Finalmente, uma equipe de pesquisadores da Linac Coherent Light Source (LCLS) do SLAC realizou estudos mais detalhados da enzima e seu substrato no laser de elétrons livres de raios X SACLA do Japão. A escolha de um laser de raios-X foi importante porque permitiu que eles estudassem o comportamento da enzima à temperatura ambiente – mais próximo de seu ambiente natural – com quase nenhum dano de radiação.
Enquanto isso, o grupo de Erb na Alemanha e o grupo do professor associado Esteban Vöhringer-Martinez da Universidade de Concepción, no Chile, realizaram estudos bioquímicos detalhados e extensas simulações dinâmicas para entender os dados estruturais coletados por Wakatsuki e sua equipe. Esta representação de ECR, uma enzima encontrada em bactérias do solo, mostra cada uma de suas quatro moléculas idênticas em uma cor diferente. Essas moléculas trabalham juntas em pares – azul com branco e verde com laranja – para transformar o dióxido de carbono do ambiente do micróbio em biomoléculas de que ele precisa para sobreviver. Um novo estudo mostra que uma mancha de cola molecular e um balanço e torção oportunos permitem que esses pares sincronizem seus movimentos e fixem carbono 20 vezes mais rápido do que as enzimas das plantas durante a fotossíntese. Crédito:H. DeMirci et al
As simulações revelaram que a abertura e o fechamento das duas partes da enzima não envolvem apenas cola molecular, mas também movimentos de torção ao redor do eixo central de cada par de enzimas, disse Wakatsuki.
“Essa torção é quase como uma catraca que pode empurrar um produto acabado ou puxar um novo conjunto de ingredientes para o bolso onde a reação ocorre”, disse ele. Juntos, a torção e a sincronização dos pares de enzimas permitem que eles fixem carbono 100 vezes por segundo.
A família de enzimas ECR também inclui um ramo mais versátil que pode interagir com muitos tipos diferentes de biomoléculas para produzir uma variedade de produtos.
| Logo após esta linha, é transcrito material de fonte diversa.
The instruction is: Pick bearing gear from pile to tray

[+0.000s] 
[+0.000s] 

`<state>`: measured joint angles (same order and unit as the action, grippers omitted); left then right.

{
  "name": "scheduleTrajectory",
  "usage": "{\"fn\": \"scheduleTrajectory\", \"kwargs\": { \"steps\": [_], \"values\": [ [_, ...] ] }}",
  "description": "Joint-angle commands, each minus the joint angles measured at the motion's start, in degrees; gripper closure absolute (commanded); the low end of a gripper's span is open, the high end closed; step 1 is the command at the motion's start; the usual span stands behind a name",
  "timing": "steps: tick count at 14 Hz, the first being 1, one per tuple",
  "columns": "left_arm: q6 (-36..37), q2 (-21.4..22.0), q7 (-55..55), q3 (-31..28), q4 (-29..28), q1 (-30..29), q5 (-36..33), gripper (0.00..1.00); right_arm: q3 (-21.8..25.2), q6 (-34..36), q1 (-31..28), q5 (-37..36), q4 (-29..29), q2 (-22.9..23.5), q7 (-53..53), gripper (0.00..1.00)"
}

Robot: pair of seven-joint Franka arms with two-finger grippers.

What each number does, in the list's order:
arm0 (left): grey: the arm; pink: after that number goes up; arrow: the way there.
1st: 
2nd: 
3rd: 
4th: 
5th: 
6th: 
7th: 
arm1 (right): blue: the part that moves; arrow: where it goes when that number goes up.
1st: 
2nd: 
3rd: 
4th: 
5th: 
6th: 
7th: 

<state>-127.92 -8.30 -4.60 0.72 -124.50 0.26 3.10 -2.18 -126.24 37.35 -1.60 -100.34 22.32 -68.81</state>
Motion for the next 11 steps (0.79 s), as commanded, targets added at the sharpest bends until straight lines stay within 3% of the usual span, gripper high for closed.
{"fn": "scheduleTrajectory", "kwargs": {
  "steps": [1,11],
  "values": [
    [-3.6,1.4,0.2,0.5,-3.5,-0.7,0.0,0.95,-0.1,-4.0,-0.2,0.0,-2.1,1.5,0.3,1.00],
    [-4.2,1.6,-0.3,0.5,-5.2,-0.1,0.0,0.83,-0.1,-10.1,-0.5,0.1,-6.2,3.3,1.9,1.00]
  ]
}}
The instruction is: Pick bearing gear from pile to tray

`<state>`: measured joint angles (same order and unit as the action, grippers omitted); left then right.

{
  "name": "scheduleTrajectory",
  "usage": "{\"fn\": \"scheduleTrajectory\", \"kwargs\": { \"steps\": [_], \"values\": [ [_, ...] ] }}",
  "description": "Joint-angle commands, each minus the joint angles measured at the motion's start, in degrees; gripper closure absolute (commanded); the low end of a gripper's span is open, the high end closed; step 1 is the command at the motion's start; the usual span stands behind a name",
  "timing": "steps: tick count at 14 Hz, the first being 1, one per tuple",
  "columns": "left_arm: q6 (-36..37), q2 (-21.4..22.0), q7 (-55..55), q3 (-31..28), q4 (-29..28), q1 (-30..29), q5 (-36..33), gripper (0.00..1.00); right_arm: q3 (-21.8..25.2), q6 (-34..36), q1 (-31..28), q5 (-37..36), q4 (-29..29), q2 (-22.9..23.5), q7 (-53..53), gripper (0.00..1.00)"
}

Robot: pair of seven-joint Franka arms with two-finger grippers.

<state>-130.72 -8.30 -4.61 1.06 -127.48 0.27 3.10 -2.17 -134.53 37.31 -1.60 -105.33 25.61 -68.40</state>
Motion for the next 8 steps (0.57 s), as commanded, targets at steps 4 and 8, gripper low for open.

Mas como eles não são mantidos juntos por cola molecular, eles não podem coordenar seus movimentos e, portanto, operam muito mais lentamente.
"Se pudermos aumentar a taxa dessas reações sofisticadas para fazer novas biomoléculas", disse Wakatsuki, "isso seria um salto significativo no campo".
De fotos estáticas a filmes fluidos
Até agora, os experimentos produziram instantâneos estáticos da enzima, dos ingredientes da reação e dos produtos finais em várias configurações.
"Nosso experimento dos sonhos", disse Wakatsuki, "seria combinar todos os ingredientes à medida que fluíssem no caminho do feixe de laser de raios-X para que pudéssemos observar a reação em tempo real".
A equipe realmente tentou isso na SACLA, disse ele, mas não funcionou. "O CO2 as moléculas são realmente pequenas e se movem tão rápido que é difícil captar o momento em que se ligam ao substrato", disse ele. "Além disso, o feixe de laser de raios X é tão forte que não conseguimos manter os ingredientes nele por muito tempo. suficiente para que a reação ocorra. Quando pressionamos muito para fazer isso, conseguimos quebrar os cristais."
Uma próxima atualização de alta energia para o LCLS provavelmente resolverá esse problema, acrescentou ele, com pulsos que chegam com muito mais frequência – um milhão de vezes por segundo – e podem ser ajustados individualmente para a força ideal para cada amostra.
Wakatsuki disse que sua equipe continua a colaborar com o grupo de Erb e está trabalhando com o grupo de entrega de amostras LCLS e com pesquisadores das instalações de microscopia eletrônica criogênica (crio-EM) do SLAC-Stanford para encontrar uma maneira de fazer essa abordagem funcionar.